TypeScript: Turn an Array of Values into a Type Union

I found the answer I was looking for here: https://dev.to/shakyshane/2-ways-to-create-a-union-from-an-array-in-typescript-1kd6

I wasn't sure that it would be possible. In fact, it turns out that the solution is far more impressive than I expected.

What follows cuts to the core part of the article that I need solved my particular problem.

Problem

I want to have an object type with specific keys and I want a static array of those keys, but I don't want to have the same list of keys written out twice in case I mistakenly make them differ in the future.

type K = "a" | "b" | "c";
type O = Record<K, V>;
const keys: K[] = ["a","b","c"];

I want to be sure that 'keys' contains every member of type 'K' exactly once and vice-versa. I want to use 'keys' to build an object of type 'O', so I can't just rely on using 'Object.keys' on an existing object.

Solution

const keys = ["a","b","c"] as const;
type K = typeof keys[number];
type O = Record<K, V>;

Use 'as const' to make the type of  'keys' be interpreted as a readonly tuple of strings, whereas before it was an array, 'K[]', which could have any members of 'K' anywhere zero or more times each.

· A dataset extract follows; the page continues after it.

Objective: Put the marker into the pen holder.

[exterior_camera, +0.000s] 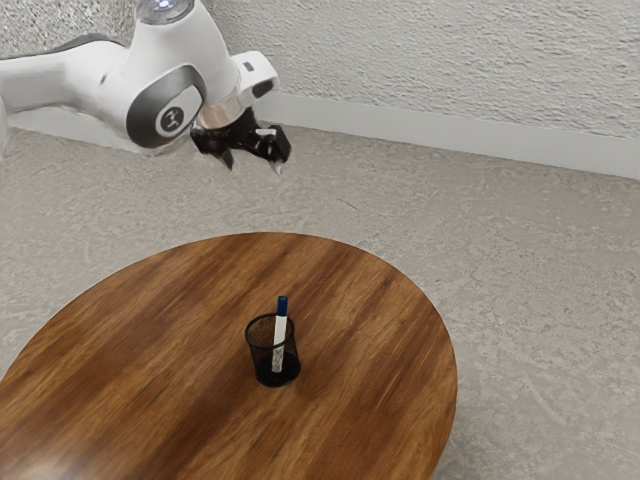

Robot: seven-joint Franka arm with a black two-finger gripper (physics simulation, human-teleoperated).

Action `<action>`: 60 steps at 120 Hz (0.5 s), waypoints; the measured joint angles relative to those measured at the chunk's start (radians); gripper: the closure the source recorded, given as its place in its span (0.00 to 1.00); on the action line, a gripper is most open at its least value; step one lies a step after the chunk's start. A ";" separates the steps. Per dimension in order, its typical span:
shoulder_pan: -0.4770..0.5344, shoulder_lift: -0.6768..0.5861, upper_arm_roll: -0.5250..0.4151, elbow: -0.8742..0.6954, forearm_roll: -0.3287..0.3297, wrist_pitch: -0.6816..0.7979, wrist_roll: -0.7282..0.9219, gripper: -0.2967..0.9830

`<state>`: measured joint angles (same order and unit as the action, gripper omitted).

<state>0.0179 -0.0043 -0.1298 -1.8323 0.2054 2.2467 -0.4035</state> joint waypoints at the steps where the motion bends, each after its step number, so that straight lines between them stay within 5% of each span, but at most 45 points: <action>1: 0.001 0.000 0.003 0.012 -0.003 -0.019 0.002 0.28; 29: 0.015 0.037 0.079 0.254 -0.079 -0.447 0.084 0.25; 60: 0.040 0.037 0.108 0.277 -0.100 -0.619 0.148 0.24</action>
<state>0.0576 0.0324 -0.0217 -1.5548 0.1051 1.6277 -0.2558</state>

Because 'keys' is a value, it needs to be prefixed with 'typeof' to use its type in a type expression.

By indexing a tuple type with a specific number, you can get the type at that position in the tuple.

The incredible part: By indexing the tuple type with a union of numbers, you get the union of the types at those positions. Therefore by indexing 'typeof keys', which is a tuple, with 'number', which is the union of all numbers, you get the union of all strings in 'keys'.

type T = ["a", "b", "c"][0]; // "a"
type T = ["a", "b", "c"][0 | 1]; // "a" | "b"
type T = ["a", "b", "c"][number]; // "a" | "b" | "c"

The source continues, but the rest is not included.